- Required work: Retype each line of the data below exactly, beginning with the first and ending with the one that contains "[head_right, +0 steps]". Pictures do not belong in the copy.

- Data block:
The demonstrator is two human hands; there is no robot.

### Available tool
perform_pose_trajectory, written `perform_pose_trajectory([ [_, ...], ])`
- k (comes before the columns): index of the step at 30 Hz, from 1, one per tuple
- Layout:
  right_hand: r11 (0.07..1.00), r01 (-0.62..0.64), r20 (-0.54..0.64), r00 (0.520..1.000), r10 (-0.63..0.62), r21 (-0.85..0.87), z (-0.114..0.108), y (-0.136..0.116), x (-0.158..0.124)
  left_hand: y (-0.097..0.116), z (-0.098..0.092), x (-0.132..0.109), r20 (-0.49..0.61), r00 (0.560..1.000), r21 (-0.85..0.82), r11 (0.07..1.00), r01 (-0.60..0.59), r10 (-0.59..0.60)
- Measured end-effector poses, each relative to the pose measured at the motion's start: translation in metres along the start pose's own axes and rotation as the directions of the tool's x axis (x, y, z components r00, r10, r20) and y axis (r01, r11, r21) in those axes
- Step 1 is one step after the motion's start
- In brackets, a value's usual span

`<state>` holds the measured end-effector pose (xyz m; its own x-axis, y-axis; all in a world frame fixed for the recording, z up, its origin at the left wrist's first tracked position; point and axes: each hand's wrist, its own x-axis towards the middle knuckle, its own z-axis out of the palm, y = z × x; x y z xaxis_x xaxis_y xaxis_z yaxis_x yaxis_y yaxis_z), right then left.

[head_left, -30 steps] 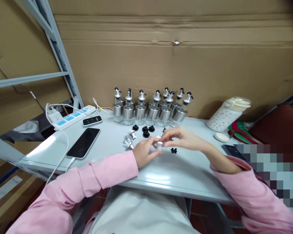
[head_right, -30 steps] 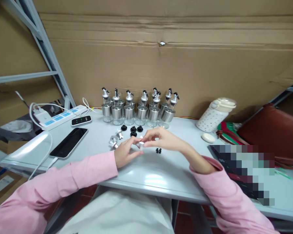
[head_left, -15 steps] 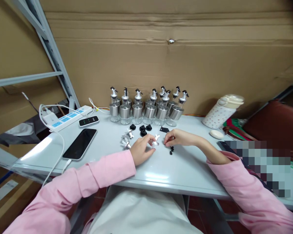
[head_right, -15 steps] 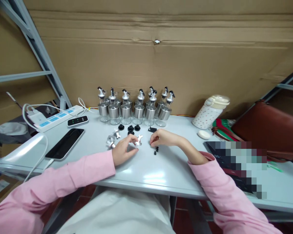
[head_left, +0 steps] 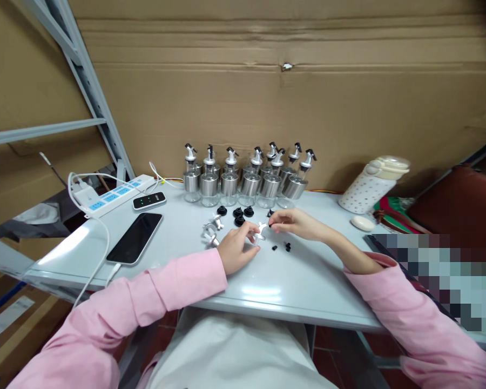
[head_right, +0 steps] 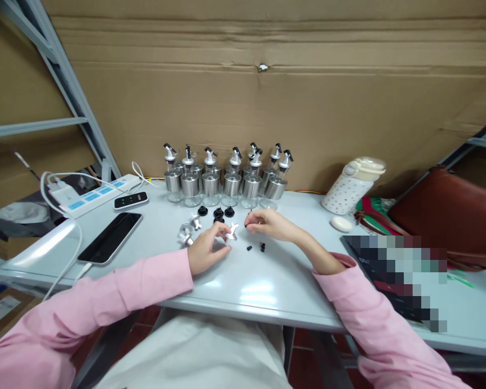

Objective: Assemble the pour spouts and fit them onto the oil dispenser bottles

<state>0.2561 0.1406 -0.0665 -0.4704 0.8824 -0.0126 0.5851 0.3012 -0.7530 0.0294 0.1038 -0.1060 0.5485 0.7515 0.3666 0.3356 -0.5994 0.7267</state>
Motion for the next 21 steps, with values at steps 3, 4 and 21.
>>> perform_pose_trajectory([
  [3,0.977,0.009,-0.072,0.997,0.006,0.213,0.004,-0.007,-0.001,0.000,0.000,0.000,0.004,1.000,0.003,1.000,-0.001,0.001],
  [4,0.967,0.020,-0.104,0.995,0.007,0.255,0.006,-0.009,-0.001,0.000,0.000,0.000,0.005,1.000,0.002,1.000,-0.001,0.001],
  [21,0.898,0.025,-0.147,0.988,0.044,0.438,0.016,-0.022,-0.002,0.000,0.000,0.001,0.048,0.999,-0.088,0.996,0.027,-0.023],
])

- Solution to the exercise:
The demonstrator is two human hands; there is no robot.

### Available tool
perform_pose_trajectory, written `perform_pose_trajectory([ [_, ...], ])`
- k (comes before the columns): index of the step at 30 Hz, from 1, one per tuple
- Layout:
  right_hand: r11 (0.07..1.00), r01 (-0.62..0.64), r20 (-0.54..0.64), r00 (0.520..1.000), r10 (-0.63..0.62), r21 (-0.85..0.87), z (-0.114..0.108), y (-0.136..0.116), x (-0.158..0.124)
  left_hand: y (-0.097..0.116), z (-0.098..0.092), x (-0.132..0.109), r20 (-0.49..0.61), r00 (0.560..1.000), r21 (-0.85..0.82), r11 (0.07..1.00), r01 (-0.60..0.59), r10 (-0.59..0.60)
- Measured end-effector poses, each relative to the pose measured at the motion's start: translation in metres along the start pose's own axes and rotation as the directions of the tool's x axis (x, y, z components r00, r10, r20) and y axis (r01, r11, r21) in those axes
- Step 1 is one step after the motion's start
- In brackets, a value's usual span

`<state>` holds the measured end-effector pose (xyz m; its own x-axis, y-axis; all in a world frame fixed for the recording, z up, its origin at the left wrist's first tracked position; point and axes: each hand's wrist, its own x-axis towards the middle knuckle, its own z-axis out of the palm, y = z × x; x y z xaxis_x xaxis_y xaxis_z yaxis_x yaxis_y yaxis_z), right then left.

[head_left, -30 steps] 
[head_right, -30 steps] 
[head_left, -15 steps] 
[head_right, -15 steps] 
[head_left, +0 steps] 
[head_right, +0 steps] 

Work on this exercise is complete.